From birth, we musician types are taught about timing. “Timing is everything,” our music teachers bark at us, as we try desperately to stomp our foot and play an instrument at the same time. Ever notice how the stage of an elementary school music assembly sounds more like a herd of pachyderms than a bunch of little kids trying to play Bach? Forget about the notes, just keep tapping your foot.
Fast forward twenty years.
One evening about eight years ago, I was strolling through the narrow streets of Peitou, listening to the strains of nakashi music flow out of the old Japanese-style brothels which give that city it’s nostalgic charm. Nakashi music is a kind of predecessor to Japanese enka, which to most of us is known only as “taxi music.” Now imagine a trio of “taxi music” musicians buzzing around Peitou in a mini-van loaded with mini-drums and mini-amps, running from hotel to hotel, performing a twangy mixture of surf music and Taiwanese oldies to a tatami room crowd filled with drunk septuagenarian bureaucrats and their party mistresses. This is nakashi.
It occurred to me, while I stood there tapping my foot, that this music was in many ways related to the blues. It was a heartfelt, sad, drinking man’s music. Saxophone sounds great with the blues, so why not do a nakashi saxophone album?
The next day I asked my record company if they would support a project like this. They said, “Um, why not?” so off I went to play my first nakashi gig. Six months later, I had put together a pretty cool combination of Taiwanese oldies entitled “Blue Nakashi.” My buddies from the Carlos Santana band helped with the final production, and I returned to Taiwan with the master, placing it on the desk of my record company boss. “I think you’ll like it,” I said proudly, “There’s blues, fusion, latin, jazz, hip-hop, and rock and roll on this album. And best of all it’s all Taiwanese oldies.”
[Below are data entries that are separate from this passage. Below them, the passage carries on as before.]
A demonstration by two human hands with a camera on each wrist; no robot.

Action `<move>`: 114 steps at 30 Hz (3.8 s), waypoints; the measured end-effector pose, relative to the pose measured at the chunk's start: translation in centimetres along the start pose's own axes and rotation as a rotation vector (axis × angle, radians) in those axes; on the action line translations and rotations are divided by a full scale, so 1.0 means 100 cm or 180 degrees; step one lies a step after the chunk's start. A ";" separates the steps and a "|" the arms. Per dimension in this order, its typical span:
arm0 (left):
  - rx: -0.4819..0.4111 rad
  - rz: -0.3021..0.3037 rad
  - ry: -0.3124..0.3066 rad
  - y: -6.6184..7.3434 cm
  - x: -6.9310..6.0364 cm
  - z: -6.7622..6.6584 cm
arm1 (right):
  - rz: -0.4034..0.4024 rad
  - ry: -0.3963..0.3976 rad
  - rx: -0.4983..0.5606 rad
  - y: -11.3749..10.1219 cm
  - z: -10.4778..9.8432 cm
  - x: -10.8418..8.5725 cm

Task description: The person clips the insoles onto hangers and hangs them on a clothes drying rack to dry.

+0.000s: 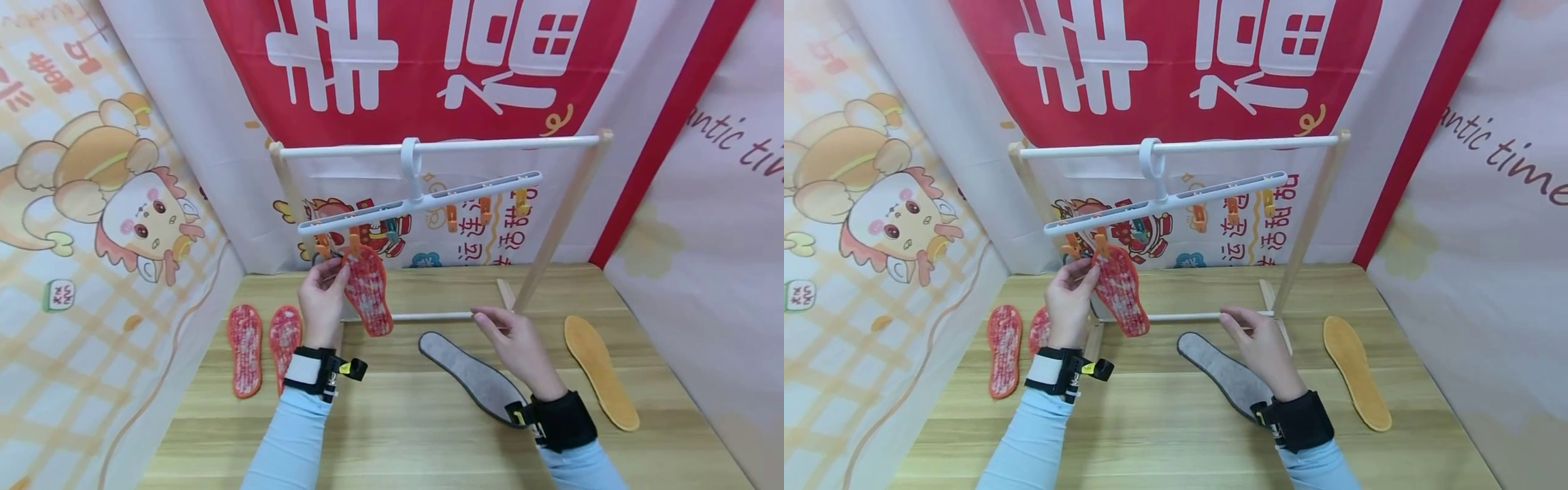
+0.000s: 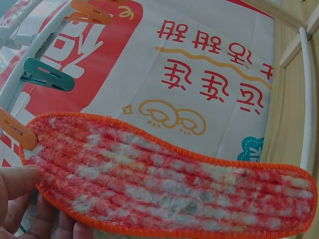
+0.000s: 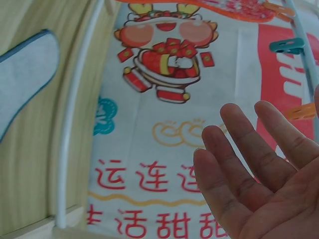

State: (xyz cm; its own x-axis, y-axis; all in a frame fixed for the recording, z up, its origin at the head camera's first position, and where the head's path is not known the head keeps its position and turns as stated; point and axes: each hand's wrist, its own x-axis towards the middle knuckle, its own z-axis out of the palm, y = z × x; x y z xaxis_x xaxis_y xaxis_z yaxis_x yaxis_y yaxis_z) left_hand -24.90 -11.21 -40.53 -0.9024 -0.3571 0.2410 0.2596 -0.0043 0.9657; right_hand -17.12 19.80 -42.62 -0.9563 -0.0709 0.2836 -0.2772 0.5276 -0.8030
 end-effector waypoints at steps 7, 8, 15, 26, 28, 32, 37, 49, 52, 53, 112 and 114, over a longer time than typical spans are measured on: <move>0.0194 0.0031 -0.0071 -0.005 0.001 -0.007 | 0.0050 0.0050 -0.0091 0.015 0.000 -0.008; 0.0197 0.0032 -0.0089 -0.005 0.001 -0.009 | 0.0062 0.0061 -0.0103 0.017 0.000 -0.009; 0.0276 0.0003 -0.0158 -0.011 -0.006 -0.020 | 0.0196 0.0069 -0.0123 0.027 0.001 -0.017; 0.0711 0.0309 0.0094 -0.021 -0.031 -0.049 | 0.0210 0.0044 -0.0175 0.035 0.005 -0.026; 0.0722 0.0290 0.0138 -0.024 -0.038 -0.058 | 0.0244 0.0012 -0.0180 0.037 0.006 -0.029; 0.0781 0.0097 0.0191 -0.034 -0.053 -0.079 | 0.0328 -0.0036 -0.0195 0.041 0.007 -0.034; 0.1033 -0.0186 0.0229 -0.051 -0.067 -0.107 | 0.0346 -0.0021 -0.0246 0.047 0.007 -0.039; 0.1757 -0.1185 0.0482 -0.088 -0.105 -0.183 | 0.0425 -0.0022 -0.0265 0.060 0.011 -0.050; 0.1881 -0.1269 0.0433 -0.091 -0.108 -0.192 | 0.0449 -0.0035 -0.0252 0.063 0.014 -0.052; 0.1895 -0.1296 0.0424 -0.092 -0.108 -0.194 | 0.0448 -0.0043 -0.0242 0.063 0.016 -0.053; 0.2691 -0.1729 -0.0953 -0.150 0.085 -0.178 | 0.0346 0.0078 -0.0113 0.067 0.013 -0.055; 0.2534 -0.1738 -0.0829 -0.147 0.081 -0.179 | 0.0367 0.0067 -0.0109 0.066 0.013 -0.055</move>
State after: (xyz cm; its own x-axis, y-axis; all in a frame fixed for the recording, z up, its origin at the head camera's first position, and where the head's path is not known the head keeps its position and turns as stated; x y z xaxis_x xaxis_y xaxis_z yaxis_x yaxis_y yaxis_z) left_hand -29.85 -30.74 -54.51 -0.9013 -0.2767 -0.3333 -0.4330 0.5543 0.7108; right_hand -13.79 22.60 -50.21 -0.9794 0.0095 0.2018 -0.1620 0.5599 -0.8126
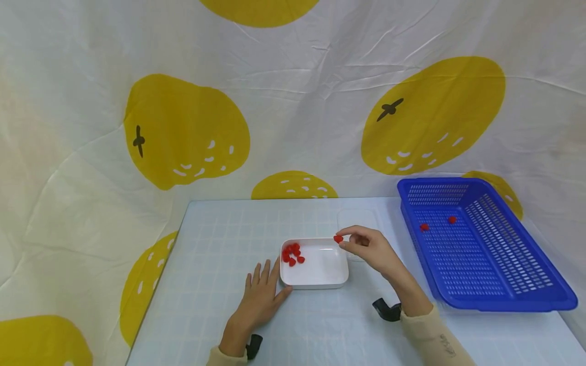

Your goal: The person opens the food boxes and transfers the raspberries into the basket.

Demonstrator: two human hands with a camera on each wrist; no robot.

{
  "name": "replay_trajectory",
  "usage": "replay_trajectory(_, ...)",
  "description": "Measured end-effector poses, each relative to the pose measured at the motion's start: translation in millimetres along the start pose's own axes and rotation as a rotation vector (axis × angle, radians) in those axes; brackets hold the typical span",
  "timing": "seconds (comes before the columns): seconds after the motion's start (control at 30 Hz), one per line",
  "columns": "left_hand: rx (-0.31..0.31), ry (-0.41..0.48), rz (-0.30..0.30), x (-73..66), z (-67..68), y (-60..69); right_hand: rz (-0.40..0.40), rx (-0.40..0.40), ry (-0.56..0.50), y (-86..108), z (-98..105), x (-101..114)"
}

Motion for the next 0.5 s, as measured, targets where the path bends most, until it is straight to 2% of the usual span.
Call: replay_trajectory(0.5, -0.017, 0.005, -0.009, 0.6, -0.2, 0.0, 0.016, -0.135, 0.105, 24.6, 62, 15)
Point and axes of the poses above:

The company took a listen, and a week later called me in for a production meeting. “Your album sounds great,” they said, “but we don’t know how to begin to promote it. The market associates the saxophone with romantic love melodies. It’s high class music. A bottle of wine, candlelight, Richard Clayderman. But Taiwanese oldies are for a different class of people. I don’t think your market will be able to accept this. We’re sorry, but we can’t release it.”
I told them I thought it was a great project and that Taiwanese songs could be a potentially huge market. People needed to hear these melodies, and here they were in a new light. And not candlelight. They didn’t agree with me, and I knew my future with Candlelight Records would be limited to cover versions and love songs, so we parted ways, and I took Blue Nakashi with me.
I then spent the next two years trying to get the album released. Always the same response. “Who wants to hear Taiwanese songs?” I played these songs on tours, at schools, all over the island, and they were always a big hit. Kids loved them, old folks loved them. Everyone could sing along. Why couldn’t the record company see this? Finally after speaking to every record company in town, I decided to give up. I would chalk it up to experience. My life’s savings towards a Taiwan music education. Who wants to hear Taiwanese songs?”
Then, strangely enough, in 1993 Jang Huei sold more than 400,000 copies of her Taiwanese hit, “The Truth After Drunkenness.” Suddenly Taiwanese songs began to pop up like dandelions on the charts. Every Mandarin singer was now rushing to release a Taiwanese album. This perked me up, and I confidently made the record company rounds again. This time I got a different response, “Sorry, it’s been done. Who want’s to hear more Taiwanese songs anyway?”
But what was happening around me was quite the contrary. In 1994 it was suddenly fashionable to be Taiwanese. DJs started speaking Taiwanese on the radio. Kids could speak Taiwanese at school again. People began getting more interested in Taiwanese culture. But more importantly, Wu Bai started singing Taiwanese oldies. And he began to sell a lot of albums. So I thought I would give Blue Nakashi one last push, and began knocking on doors again. This time I got a better response, “You should’ve talked to us earlier.”
That was the final straw. I decided once and for all to bury the album and all associated memories forever. It went into a mystery box under the bed, and I went on to make completely different kinds of music: drum ‘n’ bass, techno, electronica. I completely forgot about Blue Nakashi.
Then last year, while I was out promoting my new single, I ran into a young singer named David Tao who was also promoting his latest single, “Spring Wind,” a Taiwanese oldie sung in an All 4 One r&b style. Several months later, after David received his prize for producer of the year, and “Spring Wind” went on to become one of the biggest hits of 1997, I got a phone call from my record company. “Do you still have that Taiwanese album? We’d like to release it sometime next month.”
So if you see me on TV promoting my latest Taiwanese oldies album, and you happen to notice that I’m tapping my foot. You’ll know what that means. Timing is everything.